SPADR still has several limitations. First, our evaluation utilizes the Enron Email Dataset [35], which originates from the corporate communication domain, and a synthetic dataset that we create to simulate sensitive content. While both are useful for testing, they may not generalize well to other contexts, such as healthcare, legal, or social media data. Second, graph-based entity analysis relies on predefined patterns of entity co-occurrence, which may overlook more complex or context-specific privacy risks. Third, the system relies on spaCy’s NER, which works well for English and Western names but often fails to detect non-Western or multilingual entities. This lowers the accuracy of graph analysis in multilingual settings.

Additionally, the anomaly detection module requires substantial computational resources. It is trained only on high-risk data, which makes its performance sensitive to the completeness of the labeled subset. Finally, the current version of SPADR supports only English text.

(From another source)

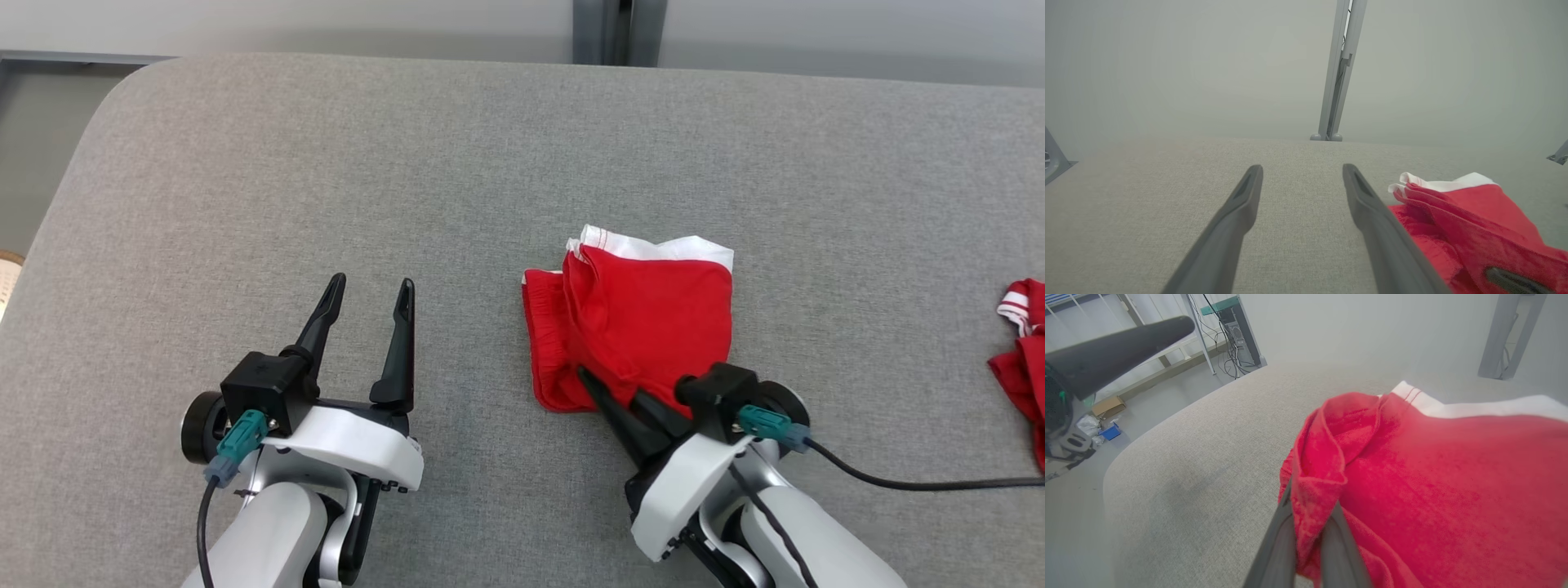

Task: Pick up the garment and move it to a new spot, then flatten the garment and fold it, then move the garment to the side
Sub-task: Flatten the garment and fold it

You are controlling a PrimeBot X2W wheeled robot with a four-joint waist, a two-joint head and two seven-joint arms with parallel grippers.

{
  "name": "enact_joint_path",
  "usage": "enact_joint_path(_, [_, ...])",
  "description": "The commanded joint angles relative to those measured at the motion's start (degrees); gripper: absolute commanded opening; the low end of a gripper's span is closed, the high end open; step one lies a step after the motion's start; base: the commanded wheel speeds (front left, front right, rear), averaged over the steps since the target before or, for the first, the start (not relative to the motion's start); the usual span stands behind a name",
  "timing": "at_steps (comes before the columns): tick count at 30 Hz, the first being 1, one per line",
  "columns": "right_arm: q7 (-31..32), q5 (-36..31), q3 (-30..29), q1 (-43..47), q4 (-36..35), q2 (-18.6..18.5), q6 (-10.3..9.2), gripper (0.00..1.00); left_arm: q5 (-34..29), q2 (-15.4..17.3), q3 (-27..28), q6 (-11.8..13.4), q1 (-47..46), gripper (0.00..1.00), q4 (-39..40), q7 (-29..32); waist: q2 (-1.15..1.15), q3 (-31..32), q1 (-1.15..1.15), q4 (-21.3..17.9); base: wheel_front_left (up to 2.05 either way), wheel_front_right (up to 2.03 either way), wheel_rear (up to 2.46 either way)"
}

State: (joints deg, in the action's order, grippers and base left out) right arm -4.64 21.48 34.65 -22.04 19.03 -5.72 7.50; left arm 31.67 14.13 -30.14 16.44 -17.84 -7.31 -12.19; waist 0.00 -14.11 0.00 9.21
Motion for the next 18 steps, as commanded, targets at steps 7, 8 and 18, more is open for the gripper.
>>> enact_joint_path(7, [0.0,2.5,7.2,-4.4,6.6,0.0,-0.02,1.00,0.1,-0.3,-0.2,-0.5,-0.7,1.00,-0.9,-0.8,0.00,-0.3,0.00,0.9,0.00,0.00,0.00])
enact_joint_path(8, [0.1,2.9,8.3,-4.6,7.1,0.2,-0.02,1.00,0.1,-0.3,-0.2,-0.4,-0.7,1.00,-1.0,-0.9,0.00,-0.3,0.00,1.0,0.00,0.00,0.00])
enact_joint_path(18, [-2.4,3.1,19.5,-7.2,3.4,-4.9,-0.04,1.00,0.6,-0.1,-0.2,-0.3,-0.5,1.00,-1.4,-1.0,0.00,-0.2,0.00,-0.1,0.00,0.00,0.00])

In future work, we plan to extend SPADR to cover more domains and languages. We will use multilingual or fine-tuned NER models to enhance the recognition of non-Western names and entities, and explore domain-specific fine-tuning to minimize false negatives in multilingual text. We also aim to explore relationship extraction models and graph neural networks to build richer graphs that better capture semantic context and improve privacy risk detection. This will make the system more intelligent and scalable for large-scale privacy protection.

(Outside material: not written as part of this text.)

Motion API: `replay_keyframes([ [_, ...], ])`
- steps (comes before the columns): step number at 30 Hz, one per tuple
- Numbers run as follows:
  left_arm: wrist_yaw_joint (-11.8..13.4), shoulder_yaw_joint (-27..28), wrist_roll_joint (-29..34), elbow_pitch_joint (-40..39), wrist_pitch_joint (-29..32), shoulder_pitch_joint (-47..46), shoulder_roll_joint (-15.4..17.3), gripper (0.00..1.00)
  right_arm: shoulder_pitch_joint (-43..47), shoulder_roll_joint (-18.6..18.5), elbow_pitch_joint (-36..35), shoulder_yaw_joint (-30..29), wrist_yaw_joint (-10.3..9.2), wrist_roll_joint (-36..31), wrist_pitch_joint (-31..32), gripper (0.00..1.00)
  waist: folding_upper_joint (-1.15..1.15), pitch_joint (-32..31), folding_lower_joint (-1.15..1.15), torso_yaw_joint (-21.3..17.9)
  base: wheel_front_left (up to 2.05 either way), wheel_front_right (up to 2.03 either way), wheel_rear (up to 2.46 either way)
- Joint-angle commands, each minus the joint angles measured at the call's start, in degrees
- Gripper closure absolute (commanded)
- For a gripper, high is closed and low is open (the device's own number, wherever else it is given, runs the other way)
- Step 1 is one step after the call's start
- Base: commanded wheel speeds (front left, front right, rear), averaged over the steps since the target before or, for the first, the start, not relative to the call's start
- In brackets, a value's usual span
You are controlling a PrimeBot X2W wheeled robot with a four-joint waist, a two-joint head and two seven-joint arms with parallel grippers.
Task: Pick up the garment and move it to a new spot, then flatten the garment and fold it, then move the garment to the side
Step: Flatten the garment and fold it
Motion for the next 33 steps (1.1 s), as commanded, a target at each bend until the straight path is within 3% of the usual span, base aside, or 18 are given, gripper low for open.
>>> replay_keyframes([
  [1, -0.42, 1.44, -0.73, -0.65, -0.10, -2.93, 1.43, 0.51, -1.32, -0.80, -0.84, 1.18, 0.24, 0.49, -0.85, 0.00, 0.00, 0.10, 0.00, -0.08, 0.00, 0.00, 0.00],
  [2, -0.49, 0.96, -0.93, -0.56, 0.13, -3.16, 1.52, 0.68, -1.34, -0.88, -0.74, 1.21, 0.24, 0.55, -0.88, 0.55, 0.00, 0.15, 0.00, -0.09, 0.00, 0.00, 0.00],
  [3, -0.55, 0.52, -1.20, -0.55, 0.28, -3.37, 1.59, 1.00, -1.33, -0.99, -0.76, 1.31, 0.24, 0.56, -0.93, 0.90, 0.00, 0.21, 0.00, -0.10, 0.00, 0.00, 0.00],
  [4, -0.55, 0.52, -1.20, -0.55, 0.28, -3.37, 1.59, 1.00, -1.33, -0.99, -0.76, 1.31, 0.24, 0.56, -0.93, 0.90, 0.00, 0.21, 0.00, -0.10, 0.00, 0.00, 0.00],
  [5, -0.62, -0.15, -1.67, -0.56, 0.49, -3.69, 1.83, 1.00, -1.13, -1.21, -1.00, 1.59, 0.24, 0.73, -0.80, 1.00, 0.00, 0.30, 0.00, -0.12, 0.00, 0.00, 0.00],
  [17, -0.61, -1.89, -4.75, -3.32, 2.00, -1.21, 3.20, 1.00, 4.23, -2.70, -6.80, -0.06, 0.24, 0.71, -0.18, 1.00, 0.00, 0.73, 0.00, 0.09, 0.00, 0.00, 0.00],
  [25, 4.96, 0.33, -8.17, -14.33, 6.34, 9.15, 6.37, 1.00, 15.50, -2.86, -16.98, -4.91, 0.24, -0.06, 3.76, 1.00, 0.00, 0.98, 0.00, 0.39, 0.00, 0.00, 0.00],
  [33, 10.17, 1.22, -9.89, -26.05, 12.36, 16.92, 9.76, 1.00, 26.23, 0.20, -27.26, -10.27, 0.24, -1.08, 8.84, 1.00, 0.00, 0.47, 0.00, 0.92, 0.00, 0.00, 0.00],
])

Additionally, we plan to release a new dataset that includes examples of LLM prompts with privacy-sensitive content. These prompts will contain not only common sensitive details, such as names, locations, and financial terms, but also risks that arise from relationships and semantic context. For example, a prompt may describe how a person, an organization, and a date are connected, which can reveal private information even without explicit names. This dataset will support the research community in testing and improving methods for privacy protection in LLMs.